Un projet sur deux ans
Éradication du roseau commun et revégétalisation au parc du Ruisseau de Mascouche
À terme, le parc du Ruisseau de Mascouche deviendra plus riche en biodiversité et le ruisseau sera restauré tant au niveau biologique qu’esthétique.
Le printemps 2020 marquera le début de la transformation du parc du Ruisseau, à Mascouche, qui est fortement envahi par le roseau commun.
Cette plante exotique envahissante s’élève si haut et densément que le ruisseau est affecté biologiquement et esthétiquement. Ainsi, grâce à l’appui du Programme de soutien régional aux enjeux de l’eau du ministère de l’Environnement et de la Lutte contre les changements climatiques, le COBAMIL et la Ville de Mascouche s’allient afin de redonner vie au ruisseau situé dans ce parc mascouchois.
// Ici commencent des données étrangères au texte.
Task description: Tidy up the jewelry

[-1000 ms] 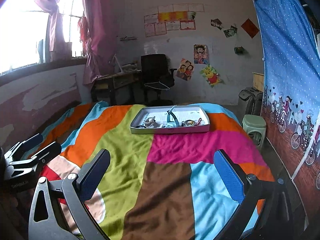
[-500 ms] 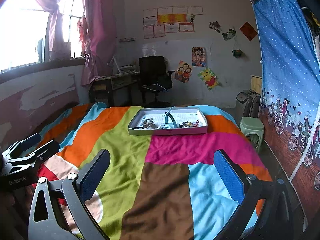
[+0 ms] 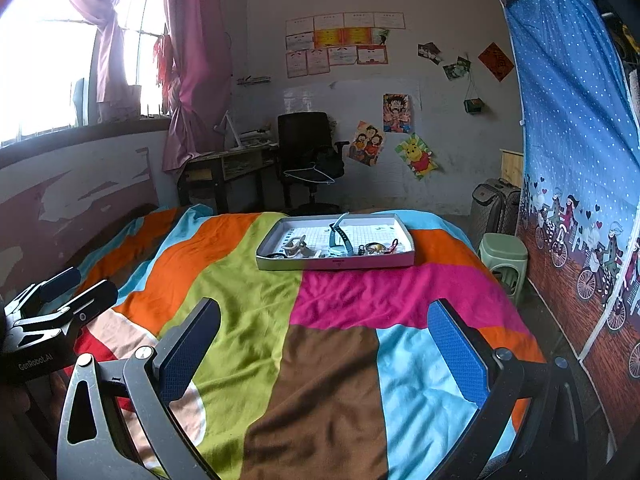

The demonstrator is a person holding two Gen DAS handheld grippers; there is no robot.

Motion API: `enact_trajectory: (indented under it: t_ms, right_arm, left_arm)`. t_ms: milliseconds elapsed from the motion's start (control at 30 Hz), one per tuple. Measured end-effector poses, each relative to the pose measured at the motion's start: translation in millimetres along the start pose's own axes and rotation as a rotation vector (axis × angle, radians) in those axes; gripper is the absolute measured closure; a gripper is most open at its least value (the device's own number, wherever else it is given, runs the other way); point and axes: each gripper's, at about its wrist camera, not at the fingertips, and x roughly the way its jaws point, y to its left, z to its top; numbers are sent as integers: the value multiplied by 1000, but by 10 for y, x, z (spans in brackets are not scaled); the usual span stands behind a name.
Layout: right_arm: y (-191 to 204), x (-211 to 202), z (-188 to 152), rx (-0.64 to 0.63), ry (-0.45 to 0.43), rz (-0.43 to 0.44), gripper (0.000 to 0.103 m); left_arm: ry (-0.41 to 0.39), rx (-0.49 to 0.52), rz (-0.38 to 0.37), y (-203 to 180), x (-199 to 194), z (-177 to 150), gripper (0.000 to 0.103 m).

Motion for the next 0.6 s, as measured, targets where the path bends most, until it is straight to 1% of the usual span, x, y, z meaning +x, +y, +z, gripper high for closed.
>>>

Le ruisseau est envahi par le phragmite sur la majorité de sa berge. Le phragmite (Phragmites australis), ou roseau commun, est une plante exotique envahissante originaire d’Europe dont la présence est une menace pour l’intégrité biologique des milieux humides au Québec.
Cette espèce perturbe le fonctionnement des milieux humides et entraîne en parallèle une perte des usages et de la valeur esthétique des plans d’eau.
Un projet sur deux ans
Le programme de soutien du gouvernement du Québec vise à appuyer la réalisation d’actions inscrites dans les Plans directeurs de l’eau des organismes de bassins versants. Pour le COBAMIL, ce projet répond à l’action Mettre en œuvre des projets de revégétalisation des rives.
Le projet se déroulera en deux étapes, soit l’éradication et la revégétalisation, et ce, sur une période de deux ans. Au printemps 2020, les talles de phragmites seront fauchées au ras du sol et les tiges seront broyées et détruites pour éviter une propagation de la plante.
Puis, des toiles de géotextile seront fixées au sol afin de recouvrir l’ensemble de la surface colonisée par le phragmite, où ilsera coupé de lumière et surchauffé par la chaleur du soleil. À l’automne 2021, des arbustes seront plantés sur les berges actuellement densément occupées par le roseau afin de prévenir un nouvel envahissement par le roseau lui-même ou par d’autres plantes envahissantes. Ces végétaux seront sélectionnés parmi des espèces indigènes du Québec pour leur vigueur et leur capacité à résister à l’envahissement de plantes exotiques envahissantes.
Ce projet est rendu possible grâce à une contribution du Programme de soutien régional aux enjeux de l’eau, lié au Plan d'action 2018-2023 de la Stratégie québécoise de l'eau, qui déploie des mesures concrètes pour protéger, utiliser et gérer l'eau et les milieux aquatiques de façon responsable, intégrée et durable.